----- Source information -----

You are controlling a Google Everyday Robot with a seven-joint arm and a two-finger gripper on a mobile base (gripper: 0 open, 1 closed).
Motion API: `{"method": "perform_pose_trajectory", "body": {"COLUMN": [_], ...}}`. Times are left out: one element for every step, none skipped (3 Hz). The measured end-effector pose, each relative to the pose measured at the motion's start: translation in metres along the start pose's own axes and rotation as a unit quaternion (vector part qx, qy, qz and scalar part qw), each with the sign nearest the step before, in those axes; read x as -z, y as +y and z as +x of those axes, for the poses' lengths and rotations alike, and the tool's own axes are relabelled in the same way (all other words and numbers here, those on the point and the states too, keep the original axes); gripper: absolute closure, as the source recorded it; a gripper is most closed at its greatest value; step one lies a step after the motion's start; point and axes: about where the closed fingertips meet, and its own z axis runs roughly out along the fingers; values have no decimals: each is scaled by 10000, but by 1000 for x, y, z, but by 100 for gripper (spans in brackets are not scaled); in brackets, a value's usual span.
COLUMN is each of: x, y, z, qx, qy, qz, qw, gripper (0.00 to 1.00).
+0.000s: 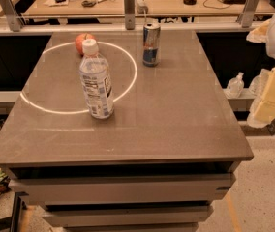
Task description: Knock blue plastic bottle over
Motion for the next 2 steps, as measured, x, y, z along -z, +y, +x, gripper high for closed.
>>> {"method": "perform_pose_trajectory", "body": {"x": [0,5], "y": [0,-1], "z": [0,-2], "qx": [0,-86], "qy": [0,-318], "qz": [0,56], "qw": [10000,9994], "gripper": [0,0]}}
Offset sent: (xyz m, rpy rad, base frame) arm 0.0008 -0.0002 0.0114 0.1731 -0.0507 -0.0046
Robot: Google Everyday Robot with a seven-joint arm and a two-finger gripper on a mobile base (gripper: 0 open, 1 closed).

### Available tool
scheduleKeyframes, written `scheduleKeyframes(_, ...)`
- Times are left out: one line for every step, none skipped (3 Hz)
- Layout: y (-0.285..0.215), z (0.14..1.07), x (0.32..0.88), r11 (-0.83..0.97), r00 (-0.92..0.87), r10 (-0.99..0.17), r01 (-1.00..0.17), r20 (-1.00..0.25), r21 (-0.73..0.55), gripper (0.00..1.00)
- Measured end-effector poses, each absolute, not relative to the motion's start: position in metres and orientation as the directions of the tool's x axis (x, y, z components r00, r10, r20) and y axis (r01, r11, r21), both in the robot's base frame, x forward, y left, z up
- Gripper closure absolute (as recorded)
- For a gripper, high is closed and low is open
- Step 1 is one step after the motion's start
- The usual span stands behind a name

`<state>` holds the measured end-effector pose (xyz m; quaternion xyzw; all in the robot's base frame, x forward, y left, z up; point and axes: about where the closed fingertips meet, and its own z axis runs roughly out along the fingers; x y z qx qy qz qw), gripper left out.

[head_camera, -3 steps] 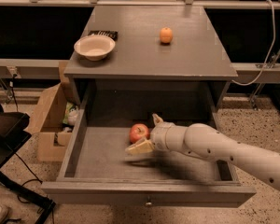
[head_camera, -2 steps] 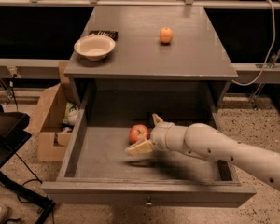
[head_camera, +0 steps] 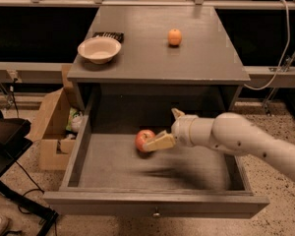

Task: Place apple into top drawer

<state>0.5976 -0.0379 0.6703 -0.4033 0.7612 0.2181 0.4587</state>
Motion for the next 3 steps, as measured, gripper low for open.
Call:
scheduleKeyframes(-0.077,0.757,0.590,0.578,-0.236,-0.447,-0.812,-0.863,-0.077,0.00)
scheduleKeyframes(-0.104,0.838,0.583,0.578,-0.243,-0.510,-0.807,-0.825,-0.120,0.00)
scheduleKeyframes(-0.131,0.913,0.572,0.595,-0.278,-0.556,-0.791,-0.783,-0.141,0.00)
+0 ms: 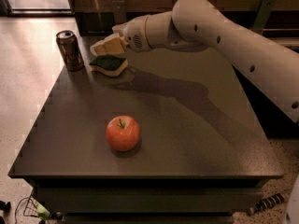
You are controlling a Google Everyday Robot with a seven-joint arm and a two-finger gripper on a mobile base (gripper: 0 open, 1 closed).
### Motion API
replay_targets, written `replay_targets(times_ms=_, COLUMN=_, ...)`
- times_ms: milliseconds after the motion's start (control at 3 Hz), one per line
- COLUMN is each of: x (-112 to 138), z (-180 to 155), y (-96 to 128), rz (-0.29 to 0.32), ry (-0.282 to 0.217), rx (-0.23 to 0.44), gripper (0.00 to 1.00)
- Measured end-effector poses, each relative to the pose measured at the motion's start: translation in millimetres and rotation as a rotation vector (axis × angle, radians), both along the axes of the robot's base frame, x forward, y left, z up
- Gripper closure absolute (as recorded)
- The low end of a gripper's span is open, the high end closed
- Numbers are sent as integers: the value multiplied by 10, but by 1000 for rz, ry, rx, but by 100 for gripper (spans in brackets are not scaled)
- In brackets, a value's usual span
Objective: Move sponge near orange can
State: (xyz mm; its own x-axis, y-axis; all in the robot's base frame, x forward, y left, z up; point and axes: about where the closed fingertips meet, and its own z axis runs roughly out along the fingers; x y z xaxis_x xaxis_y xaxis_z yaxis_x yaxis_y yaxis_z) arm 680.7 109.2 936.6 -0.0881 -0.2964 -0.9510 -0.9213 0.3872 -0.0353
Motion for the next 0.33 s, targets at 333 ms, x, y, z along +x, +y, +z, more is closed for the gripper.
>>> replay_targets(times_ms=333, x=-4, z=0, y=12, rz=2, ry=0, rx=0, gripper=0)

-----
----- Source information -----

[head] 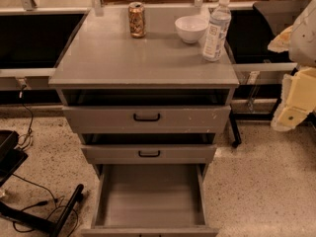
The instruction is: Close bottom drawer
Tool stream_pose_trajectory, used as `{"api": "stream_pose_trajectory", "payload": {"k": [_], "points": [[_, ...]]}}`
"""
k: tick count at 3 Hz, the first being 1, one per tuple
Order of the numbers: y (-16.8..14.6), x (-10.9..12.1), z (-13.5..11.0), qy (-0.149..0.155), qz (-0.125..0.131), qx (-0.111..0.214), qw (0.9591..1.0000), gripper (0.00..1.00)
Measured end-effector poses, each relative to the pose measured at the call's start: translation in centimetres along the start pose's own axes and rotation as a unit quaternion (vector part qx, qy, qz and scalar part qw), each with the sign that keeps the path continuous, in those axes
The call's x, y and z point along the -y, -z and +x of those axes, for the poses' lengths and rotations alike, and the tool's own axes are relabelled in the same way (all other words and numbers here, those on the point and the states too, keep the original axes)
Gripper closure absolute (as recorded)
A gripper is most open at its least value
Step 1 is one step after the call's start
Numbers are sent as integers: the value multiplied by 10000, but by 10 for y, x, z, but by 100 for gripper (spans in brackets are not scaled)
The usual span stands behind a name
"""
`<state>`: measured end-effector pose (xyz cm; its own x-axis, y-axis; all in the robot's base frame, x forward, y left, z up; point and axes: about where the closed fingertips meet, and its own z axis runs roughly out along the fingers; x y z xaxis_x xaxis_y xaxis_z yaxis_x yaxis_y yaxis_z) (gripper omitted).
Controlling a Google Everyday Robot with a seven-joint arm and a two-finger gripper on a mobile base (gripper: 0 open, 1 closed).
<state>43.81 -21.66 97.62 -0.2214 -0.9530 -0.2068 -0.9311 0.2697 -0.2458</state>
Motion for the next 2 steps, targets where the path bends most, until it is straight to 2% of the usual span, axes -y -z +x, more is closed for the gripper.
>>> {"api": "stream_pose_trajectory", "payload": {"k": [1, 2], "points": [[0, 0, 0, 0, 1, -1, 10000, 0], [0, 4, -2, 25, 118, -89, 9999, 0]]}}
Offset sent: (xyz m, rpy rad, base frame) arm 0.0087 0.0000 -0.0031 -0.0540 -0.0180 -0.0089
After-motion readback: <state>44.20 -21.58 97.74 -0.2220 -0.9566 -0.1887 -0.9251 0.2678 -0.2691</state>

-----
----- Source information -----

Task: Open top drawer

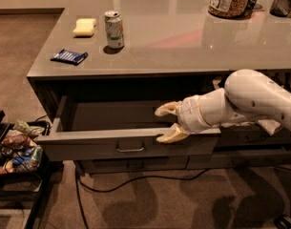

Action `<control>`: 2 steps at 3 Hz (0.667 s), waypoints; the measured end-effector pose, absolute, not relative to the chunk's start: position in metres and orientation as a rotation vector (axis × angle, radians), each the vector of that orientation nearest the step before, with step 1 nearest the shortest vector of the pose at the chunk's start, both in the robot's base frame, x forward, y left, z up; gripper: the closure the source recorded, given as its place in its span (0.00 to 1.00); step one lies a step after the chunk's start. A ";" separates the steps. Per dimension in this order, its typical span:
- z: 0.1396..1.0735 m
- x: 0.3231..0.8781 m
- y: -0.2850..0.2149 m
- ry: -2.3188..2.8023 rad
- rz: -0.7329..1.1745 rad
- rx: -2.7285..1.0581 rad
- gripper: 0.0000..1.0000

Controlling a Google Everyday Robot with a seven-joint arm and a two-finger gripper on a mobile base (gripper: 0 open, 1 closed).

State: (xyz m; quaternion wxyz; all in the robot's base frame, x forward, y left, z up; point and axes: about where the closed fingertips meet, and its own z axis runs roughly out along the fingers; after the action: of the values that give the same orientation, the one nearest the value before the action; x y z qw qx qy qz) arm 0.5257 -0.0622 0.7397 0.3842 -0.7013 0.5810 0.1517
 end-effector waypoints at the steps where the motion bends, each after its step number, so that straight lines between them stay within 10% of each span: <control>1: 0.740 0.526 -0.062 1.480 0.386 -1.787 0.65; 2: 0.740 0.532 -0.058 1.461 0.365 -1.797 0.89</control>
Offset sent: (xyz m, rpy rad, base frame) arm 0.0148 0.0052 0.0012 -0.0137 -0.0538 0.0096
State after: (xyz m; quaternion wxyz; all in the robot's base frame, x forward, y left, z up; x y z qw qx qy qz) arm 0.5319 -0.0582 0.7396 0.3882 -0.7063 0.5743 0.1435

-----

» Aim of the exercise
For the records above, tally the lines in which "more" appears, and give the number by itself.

» Response to this exercise
2